2. Le phishing réussi ailleurs
Les documents utilisés par les arnaqueurs ne viennent pas toujours de la célébrité elle-même, mais de victimes de phishing antérieures :
Piratage de comptes : l'arnaqueur pirate des boîtes e-mail (professionnelles ou personnelles) et récupère des documents légitimes (contrats de services, factures de prestataires, en-têtes de lettres) qui ont été envoyés légalement.
Réutilisation de fraudes antérieures : si un arnaqueur réussit un phishing contre une entreprise (comme une arnaque au PDG), il peut récupérer les en-têtes et logos de cette entreprise, et les réutiliser plus tard dans une arnaque contre des particuliers.
3. La recherche ouverte (OSINT - Open Source Intelligence)

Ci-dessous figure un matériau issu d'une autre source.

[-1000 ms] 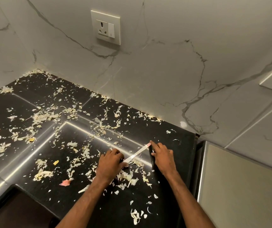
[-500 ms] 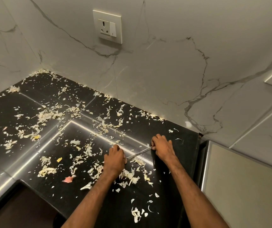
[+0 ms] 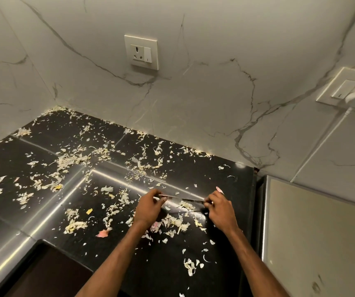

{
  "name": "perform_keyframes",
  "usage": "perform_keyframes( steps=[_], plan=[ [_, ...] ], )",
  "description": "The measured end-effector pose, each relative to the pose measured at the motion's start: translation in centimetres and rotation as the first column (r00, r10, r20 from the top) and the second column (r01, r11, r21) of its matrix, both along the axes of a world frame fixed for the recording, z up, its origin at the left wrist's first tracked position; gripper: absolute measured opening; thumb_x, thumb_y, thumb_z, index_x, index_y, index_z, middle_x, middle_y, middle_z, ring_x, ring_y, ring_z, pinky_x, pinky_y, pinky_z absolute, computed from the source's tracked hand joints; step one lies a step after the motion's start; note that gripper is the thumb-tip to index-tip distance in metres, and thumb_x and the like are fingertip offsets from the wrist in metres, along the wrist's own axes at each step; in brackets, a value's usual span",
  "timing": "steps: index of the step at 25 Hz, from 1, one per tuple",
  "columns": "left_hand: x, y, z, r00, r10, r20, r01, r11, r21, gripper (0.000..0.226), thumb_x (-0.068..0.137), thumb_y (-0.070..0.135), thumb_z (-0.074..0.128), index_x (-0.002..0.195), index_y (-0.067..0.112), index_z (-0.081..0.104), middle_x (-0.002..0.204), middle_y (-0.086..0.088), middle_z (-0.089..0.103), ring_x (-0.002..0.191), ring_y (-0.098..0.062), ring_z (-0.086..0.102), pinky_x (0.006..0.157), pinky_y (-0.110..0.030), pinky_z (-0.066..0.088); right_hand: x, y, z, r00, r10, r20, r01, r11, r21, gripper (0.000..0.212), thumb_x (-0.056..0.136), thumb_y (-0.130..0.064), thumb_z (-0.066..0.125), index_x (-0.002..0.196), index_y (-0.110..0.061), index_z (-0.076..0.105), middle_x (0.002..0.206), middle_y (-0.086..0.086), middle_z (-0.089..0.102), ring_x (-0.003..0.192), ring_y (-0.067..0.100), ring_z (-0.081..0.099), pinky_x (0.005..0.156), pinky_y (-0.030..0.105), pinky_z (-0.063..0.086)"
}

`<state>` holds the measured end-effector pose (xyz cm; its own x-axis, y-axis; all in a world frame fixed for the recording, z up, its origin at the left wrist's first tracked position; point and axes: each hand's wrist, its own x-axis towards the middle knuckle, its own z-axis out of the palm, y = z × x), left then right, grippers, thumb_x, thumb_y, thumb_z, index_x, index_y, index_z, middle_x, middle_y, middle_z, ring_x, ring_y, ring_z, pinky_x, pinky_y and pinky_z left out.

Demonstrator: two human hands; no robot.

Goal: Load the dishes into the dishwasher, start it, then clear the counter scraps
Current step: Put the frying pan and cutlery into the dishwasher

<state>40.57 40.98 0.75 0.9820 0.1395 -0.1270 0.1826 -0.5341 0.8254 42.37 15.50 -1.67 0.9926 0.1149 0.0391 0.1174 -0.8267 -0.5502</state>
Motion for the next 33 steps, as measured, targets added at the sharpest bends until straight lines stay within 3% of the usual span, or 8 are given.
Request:
perform_keyframes(
  steps=[3,5,10,16,21,25,29,33],
  plan=[
    [0.0,-0.8,1.9,0.992,0.122,0.009,-0.108,0.904,-0.414,0.008,0.093,0.012,0.064,0.101,0.01,0.065,0.092,-0.004,0.073,0.09,-0.023,0.072,0.063,-0.024,0.058,-2.3,0.8,1.4,0.999,0.046,-0.01,-0.047,0.999,-0.025,0.008,0.093,-0.027,0.064,0.095,-0.02,0.066,0.096,-0.013,0.056,0.095,0.009,0.052,0.088,0.035,0.045],
    [-0.3,-2.1,3.2,0.994,0.106,0.019,-0.08,0.843,-0.532,0.009,0.093,0.013,0.063,0.1,0.007,0.066,0.092,-0.009,0.074,0.089,-0.023,0.072,0.066,-0.027,0.059,-3.7,2.3,3.1,0.999,0.041,0.021,-0.041,0.999,0.032,0.01,0.094,-0.03,0.063,0.094,-0.019,0.064,0.093,-0.011,0.059,0.089,0.009,0.054,0.083,0.032,0.046],
    [-3.2,-3.5,4.5,0.991,-0.078,0.11,0.125,0.833,-0.538,0.007,0.092,0.018,0.067,0.092,0.012,0.066,0.085,-0.008,0.071,0.076,-0.017,0.068,0.061,-0.026,0.055,-8.4,7.1,5.9,0.991,-0.13,-0.017,0.127,0.928,0.35,0.01,0.099,-0.019,0.056,0.093,-0.018,0.064,0.073,-0.005,0.067,0.066,0.007,0.06,0.068,0.035,0.05],
    [-10.3,-1.3,4.8,0.964,-0.249,0.097,0.265,0.843,-0.469,0.016,0.094,0.029,0.066,0.087,0.016,0.071,0.078,-0.002,0.073,0.072,-0.013,0.068,0.064,-0.037,0.054,-17.4,12.2,6.1,0.889,-0.425,-0.167,0.421,0.619,0.663,0.01,0.094,-0.006,0.063,0.094,-0.012,0.071,0.086,0.004,0.075,0.08,0.016,0.07,0.08,0.035,0.056],
    [-19.3,-1.6,4.3,0.861,-0.501,0.093,0.478,0.73,-0.488,0.015,0.097,0.024,0.062,0.1,0.011,0.069,0.092,-0.003,0.073,0.087,-0.015,0.069,0.078,-0.029,0.056,-26.5,14.0,6.3,0.656,-0.732,-0.182,0.624,0.39,0.678,0.003,0.091,-0.014,0.069,0.089,-0.013,0.071,0.085,0.001,0.073,0.08,0.013,0.068,0.074,0.026,0.054],
    [-28.1,-2.8,3.0,0.623,-0.782,-0.006,0.667,0.535,-0.518,0.017,0.1,0.022,0.055,0.102,0.012,0.068,0.079,-0.004,0.071,0.069,-0.016,0.068,0.062,-0.025,0.055,-34.9,12.4,7.3,0.391,-0.893,-0.223,0.679,0.116,0.725,0.008,0.089,-0.017,0.07,0.082,-0.02,0.067,0.077,-0.003,0.071,0.068,0.009,0.066,0.063,0.023,0.054],
    [-34.1,-4.7,0.1,0.491,-0.86,-0.137,0.755,0.499,-0.425,0.021,0.099,0.018,0.058,0.088,0.005,0.069,0.053,-0.002,0.05,0.04,-0.009,0.042,0.039,-0.022,0.034,-45.7,9.1,5.5,0.093,-0.938,-0.333,0.706,-0.174,0.687,0.01,0.086,-0.007,0.071,0.094,-0.007,0.065,0.08,0.007,0.071,0.066,0.017,0.065,0.062,0.03,0.053],
    [-39.7,-7.4,-2.3,0.407,-0.858,-0.313,0.738,0.511,-0.44,0.03,0.102,0.011,0.052,0.078,0.006,0.069,0.051,-0.003,0.042,0.033,-0.005,0.033,0.039,-0.02,0.027,-56.2,7.5,2.3,-0.065,-0.856,-0.513,0.59,-0.447,0.672,0.029,0.088,0.0,0.069,0.114,-0.009,0.058,0.095,0.019,0.071,0.072,0.029,0.068,0.059,0.035,0.058]
  ],
)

C'est souvent la méthode la plus simple et la plus courante pour les arnaqueurs de niveau inférieur :
Sites Web publics : les arnaqueurs parcourent les sites Web officiels des organisations qu'ils souhaitent usurper (banques, autorités, cabinets d'avocats) pour trouver des logos en haute résolution, des signatures numérisées ou des modèles de formulaires qui peuvent être modifiés.
Recherche de photos de documents : une recherche simple sur Internet peut révéler des photos de passeports (souvent floutées, mais donnant le format) ou de documents officiels postées par des utilisateurs imprudents ou par des journalistes pour illustrer des articles. L'arnaqueur utilise ensuite un logiciel de retouche (Photoshop ou équivalent) pour y insérer les informations de la célébrité.
Les médias sociaux : des employés ou des partenaires imprudents des maisons de disques, des agences de voyage, ou des avocats postent parfois accidentellement des photos montrant un coin de document confidentiel qui donne des indices sur le format ou la police de caractère.
Le niveau de sophistication de l'arnaque que vous rencontrez est directement lié à la qualité des faux documents que l'escroc est capable de produire.
Si un faux profil de Sébastien Izambard envoie une photo de passeport grossièrement recadrée, il s'agit probablement d'un arnaqueur de bas niveau. Si, en revanche, il produit une fausse lettre d'avocat avec un tampon officiel d'apparence professionnelle, l'opération est probablement soutenue par un réseau de cybercriminalité beaucoup plus organisé, potentiellement lié aux grandes fermes à arnaques ou aux réseaux de faussaires spécialisés.
En conclusion, la qualité des faux documents est un excellent indicateur du niveau de sophistication du réseau criminel : les faux grossiers sont l'œuvre d'escrocs "artisanaux", tandis que les documents très réalistes proviennent de l'écosystème du crime organisé sur le Dark Web.